What is required
Set down exactly the lines below between the line holding "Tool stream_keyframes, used" and the line holding "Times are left", inclusive; no other line belongs in the answer.
★ ★ ★ ★
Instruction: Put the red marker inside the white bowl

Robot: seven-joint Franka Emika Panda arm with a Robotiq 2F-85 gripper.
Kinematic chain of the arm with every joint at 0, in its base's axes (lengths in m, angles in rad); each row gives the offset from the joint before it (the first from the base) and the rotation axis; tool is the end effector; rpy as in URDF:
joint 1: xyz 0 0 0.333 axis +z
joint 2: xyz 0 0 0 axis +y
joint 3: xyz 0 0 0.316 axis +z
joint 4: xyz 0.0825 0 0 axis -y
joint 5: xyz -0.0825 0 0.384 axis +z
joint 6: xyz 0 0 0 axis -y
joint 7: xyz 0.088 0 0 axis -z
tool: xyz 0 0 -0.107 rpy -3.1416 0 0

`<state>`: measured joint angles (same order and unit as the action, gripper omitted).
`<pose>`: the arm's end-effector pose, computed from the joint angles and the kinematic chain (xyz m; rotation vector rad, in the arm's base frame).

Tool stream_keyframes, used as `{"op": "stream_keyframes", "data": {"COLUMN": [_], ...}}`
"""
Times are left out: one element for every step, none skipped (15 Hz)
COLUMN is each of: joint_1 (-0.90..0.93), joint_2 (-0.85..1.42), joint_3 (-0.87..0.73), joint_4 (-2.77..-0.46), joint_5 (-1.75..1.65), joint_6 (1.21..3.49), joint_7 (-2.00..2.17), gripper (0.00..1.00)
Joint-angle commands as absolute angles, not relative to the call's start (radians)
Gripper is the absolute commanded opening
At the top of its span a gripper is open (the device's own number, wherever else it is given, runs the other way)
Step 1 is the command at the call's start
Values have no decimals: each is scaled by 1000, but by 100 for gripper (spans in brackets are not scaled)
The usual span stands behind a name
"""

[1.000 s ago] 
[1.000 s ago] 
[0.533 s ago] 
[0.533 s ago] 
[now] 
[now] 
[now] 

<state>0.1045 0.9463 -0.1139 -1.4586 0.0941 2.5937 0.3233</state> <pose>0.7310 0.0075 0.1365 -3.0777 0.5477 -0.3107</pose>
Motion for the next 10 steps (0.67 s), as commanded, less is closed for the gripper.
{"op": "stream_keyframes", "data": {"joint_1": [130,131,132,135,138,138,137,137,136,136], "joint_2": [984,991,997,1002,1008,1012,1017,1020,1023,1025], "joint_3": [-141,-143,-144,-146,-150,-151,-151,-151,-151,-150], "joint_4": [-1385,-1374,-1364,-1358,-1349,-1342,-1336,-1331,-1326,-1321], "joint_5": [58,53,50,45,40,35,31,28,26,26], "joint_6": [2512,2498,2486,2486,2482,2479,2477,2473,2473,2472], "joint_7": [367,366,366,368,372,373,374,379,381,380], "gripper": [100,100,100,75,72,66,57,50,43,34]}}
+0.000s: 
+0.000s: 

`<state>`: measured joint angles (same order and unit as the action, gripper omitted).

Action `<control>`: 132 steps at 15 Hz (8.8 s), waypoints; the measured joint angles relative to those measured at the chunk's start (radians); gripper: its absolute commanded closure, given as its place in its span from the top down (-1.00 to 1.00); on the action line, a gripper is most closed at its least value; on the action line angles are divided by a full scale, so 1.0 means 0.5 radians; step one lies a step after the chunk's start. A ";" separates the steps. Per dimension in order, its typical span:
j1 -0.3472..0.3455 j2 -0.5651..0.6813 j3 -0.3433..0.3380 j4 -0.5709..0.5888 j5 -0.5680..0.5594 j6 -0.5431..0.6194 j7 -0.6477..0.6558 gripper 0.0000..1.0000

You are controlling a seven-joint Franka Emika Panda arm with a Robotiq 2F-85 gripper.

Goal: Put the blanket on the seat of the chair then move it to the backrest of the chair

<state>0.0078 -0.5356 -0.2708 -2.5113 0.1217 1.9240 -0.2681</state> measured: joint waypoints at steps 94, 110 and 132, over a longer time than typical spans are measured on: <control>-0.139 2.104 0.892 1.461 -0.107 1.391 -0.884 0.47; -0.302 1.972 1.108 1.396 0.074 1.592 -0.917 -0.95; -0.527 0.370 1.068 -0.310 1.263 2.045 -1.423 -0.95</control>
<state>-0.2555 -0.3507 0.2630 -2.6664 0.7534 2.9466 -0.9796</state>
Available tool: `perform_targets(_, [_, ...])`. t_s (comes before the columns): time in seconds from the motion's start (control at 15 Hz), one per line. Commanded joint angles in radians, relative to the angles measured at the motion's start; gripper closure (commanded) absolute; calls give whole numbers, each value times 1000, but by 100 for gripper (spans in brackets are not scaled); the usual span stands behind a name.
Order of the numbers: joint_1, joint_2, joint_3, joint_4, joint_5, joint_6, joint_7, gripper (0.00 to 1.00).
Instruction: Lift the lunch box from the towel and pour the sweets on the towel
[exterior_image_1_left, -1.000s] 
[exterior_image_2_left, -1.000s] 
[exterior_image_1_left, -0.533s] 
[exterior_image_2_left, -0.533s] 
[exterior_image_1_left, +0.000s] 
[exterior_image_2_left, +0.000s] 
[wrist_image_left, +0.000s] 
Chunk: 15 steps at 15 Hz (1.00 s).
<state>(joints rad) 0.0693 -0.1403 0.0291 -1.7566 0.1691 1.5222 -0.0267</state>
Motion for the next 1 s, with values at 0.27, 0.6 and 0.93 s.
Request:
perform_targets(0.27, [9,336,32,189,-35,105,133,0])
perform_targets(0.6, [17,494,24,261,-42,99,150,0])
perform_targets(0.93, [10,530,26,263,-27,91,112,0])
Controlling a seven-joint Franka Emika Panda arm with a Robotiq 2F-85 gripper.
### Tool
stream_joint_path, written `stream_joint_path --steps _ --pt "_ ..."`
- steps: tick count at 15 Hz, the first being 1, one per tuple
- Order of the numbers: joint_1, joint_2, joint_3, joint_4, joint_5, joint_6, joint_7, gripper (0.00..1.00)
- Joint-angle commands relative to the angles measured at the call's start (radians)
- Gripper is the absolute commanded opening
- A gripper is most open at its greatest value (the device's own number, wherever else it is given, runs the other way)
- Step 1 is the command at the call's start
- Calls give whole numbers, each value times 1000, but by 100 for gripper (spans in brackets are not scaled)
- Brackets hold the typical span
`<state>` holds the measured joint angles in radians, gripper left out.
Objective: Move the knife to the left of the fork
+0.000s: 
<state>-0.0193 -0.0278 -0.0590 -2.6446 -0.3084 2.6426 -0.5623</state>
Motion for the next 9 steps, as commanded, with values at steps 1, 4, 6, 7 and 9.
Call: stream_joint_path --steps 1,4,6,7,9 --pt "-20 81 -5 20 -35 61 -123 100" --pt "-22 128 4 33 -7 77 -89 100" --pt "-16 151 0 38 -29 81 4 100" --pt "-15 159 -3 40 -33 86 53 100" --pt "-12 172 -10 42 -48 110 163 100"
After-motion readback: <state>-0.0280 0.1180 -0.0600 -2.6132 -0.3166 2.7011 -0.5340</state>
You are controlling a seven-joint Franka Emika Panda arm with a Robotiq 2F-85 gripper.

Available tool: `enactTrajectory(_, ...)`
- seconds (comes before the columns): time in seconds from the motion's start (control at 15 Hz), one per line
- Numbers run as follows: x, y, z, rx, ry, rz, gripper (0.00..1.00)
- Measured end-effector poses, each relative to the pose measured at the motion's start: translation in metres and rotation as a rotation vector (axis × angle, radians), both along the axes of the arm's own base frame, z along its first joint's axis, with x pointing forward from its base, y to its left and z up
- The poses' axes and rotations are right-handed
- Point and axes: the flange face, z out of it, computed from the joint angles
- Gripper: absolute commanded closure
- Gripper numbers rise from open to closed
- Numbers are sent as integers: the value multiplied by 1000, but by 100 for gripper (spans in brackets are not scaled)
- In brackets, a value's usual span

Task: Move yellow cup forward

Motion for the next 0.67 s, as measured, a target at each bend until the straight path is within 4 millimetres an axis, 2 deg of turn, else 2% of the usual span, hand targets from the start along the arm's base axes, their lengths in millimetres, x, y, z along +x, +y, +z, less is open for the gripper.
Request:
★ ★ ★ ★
Task output
Tool stream_keyframes, used as `{"op": "stream_keyframes", "data": {"COLUMN": [_], ...}}`
"""
Times are left out: one element for every step, none skipped (15 Hz)

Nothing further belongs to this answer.